◆ Problem description
Go through the listing below from its first line and repeat each line exactly, ending at the line containing "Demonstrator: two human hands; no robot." and including it.

╔══

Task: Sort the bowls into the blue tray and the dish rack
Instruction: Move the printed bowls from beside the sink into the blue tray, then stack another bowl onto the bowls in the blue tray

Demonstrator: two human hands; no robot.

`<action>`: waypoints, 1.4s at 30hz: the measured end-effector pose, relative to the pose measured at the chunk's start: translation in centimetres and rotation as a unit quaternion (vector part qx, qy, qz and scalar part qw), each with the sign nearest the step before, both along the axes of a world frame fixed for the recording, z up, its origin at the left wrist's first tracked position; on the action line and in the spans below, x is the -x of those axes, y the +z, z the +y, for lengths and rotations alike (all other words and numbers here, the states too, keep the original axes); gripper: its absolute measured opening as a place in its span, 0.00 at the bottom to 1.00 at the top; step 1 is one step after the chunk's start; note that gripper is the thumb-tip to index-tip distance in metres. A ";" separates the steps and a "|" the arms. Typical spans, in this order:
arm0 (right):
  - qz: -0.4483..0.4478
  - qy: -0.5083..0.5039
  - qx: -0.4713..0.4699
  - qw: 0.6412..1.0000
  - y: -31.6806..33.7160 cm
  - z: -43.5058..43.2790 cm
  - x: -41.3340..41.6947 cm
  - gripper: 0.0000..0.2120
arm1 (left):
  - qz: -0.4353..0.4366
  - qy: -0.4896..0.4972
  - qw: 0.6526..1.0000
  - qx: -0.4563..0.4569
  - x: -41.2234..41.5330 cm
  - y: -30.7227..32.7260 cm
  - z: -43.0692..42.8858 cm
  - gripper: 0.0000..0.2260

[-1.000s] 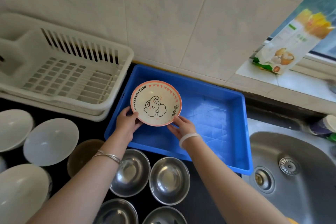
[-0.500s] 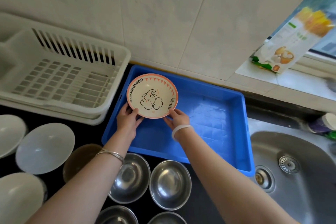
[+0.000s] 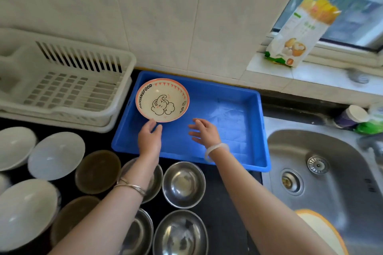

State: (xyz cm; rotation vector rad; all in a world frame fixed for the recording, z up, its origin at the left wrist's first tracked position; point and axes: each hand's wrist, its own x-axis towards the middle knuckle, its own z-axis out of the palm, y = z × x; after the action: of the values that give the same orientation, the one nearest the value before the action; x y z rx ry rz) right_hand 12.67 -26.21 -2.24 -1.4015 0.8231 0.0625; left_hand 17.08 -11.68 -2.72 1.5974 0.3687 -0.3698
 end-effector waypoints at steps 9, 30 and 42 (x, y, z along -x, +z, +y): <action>0.029 -0.040 0.186 0.981 3.0 -6.6 17.1 0.08 | -0.042 -0.266 0.962 -0.048 13.3 2.4 -7.9 0.13; 0.250 -0.130 0.324 0.903 0.6 -12.9 38.0 0.10 | 0.212 -0.499 0.840 -0.018 27.3 0.3 -14.6 0.21; 0.097 -0.097 0.321 0.937 6.8 -12.4 26.6 0.08 | 0.158 -0.367 0.915 0.061 16.6 5.3 -9.9 0.12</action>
State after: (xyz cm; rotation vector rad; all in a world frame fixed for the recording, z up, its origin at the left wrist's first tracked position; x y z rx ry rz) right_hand -13.90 -38.56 4.57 -1.9361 1.2124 -0.2467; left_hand 0.43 -21.53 2.60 1.5058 -0.0343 -1.2130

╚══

◆ Output of the task
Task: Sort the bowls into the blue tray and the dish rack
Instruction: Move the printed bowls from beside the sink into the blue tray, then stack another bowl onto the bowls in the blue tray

Demonstrator: two human hands; no robot.

The exercise requires nothing else.